Given material:
◆ ◆ ◆ ◆ ◆ ◆ ◆

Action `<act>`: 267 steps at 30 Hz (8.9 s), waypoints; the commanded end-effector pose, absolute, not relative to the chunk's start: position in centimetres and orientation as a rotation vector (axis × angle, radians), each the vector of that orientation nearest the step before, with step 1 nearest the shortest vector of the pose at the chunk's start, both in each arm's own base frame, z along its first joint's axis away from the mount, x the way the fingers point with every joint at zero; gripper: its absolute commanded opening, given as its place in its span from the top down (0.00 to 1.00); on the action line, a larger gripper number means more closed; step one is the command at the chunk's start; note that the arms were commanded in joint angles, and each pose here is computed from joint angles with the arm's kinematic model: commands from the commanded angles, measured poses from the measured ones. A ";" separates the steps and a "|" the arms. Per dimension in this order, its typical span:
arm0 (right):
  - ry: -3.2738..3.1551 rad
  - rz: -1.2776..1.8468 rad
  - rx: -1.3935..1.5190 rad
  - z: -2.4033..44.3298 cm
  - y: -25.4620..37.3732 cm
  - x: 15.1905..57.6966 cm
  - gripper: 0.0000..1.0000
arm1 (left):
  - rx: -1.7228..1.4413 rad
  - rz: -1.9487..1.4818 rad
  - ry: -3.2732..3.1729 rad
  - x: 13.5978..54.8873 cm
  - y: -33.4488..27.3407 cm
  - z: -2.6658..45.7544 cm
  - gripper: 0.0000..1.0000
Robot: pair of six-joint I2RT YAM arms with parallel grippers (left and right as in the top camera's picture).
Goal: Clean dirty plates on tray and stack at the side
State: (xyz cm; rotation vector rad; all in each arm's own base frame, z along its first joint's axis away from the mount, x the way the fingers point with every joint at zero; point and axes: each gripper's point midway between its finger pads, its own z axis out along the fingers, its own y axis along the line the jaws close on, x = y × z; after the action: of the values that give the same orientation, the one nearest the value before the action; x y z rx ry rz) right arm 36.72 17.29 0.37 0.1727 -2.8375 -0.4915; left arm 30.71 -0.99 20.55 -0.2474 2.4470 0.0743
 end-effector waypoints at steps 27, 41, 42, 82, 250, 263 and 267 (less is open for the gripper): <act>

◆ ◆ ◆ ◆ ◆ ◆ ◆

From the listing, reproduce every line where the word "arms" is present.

The answer:
Action `<act>`: 267 steps at 30 Hz (8.9 s), waypoints; the commanded end-effector pose, absolute, not relative to the chunk's start: position in centimetres and orientation as a rotation vector (axis × angle, radians), each the vector of that orientation nearest the step before, with step 1 nearest the shortest vector of the pose at the chunk's start, both in each arm's own base frame, z along its first joint's axis away from the mount, x the way the fingers point with every joint at zero; gripper: its absolute commanded opening, given as its place in its span from the top down (0.00 to 1.00); on the action line, a larger gripper number means more closed; step one is the command at the chunk's start; note that the arms were commanded in joint angles, and each pose here is computed from joint angles with the arm's kinematic model: commands from the commanded angles, measured poses from the measured ones. A ";" separates the steps and a "|" the arms. Per dimension in this order, its typical span:
Robot: pair of six-joint I2RT YAM arms with parallel grippers (left and right as in the top camera's picture).

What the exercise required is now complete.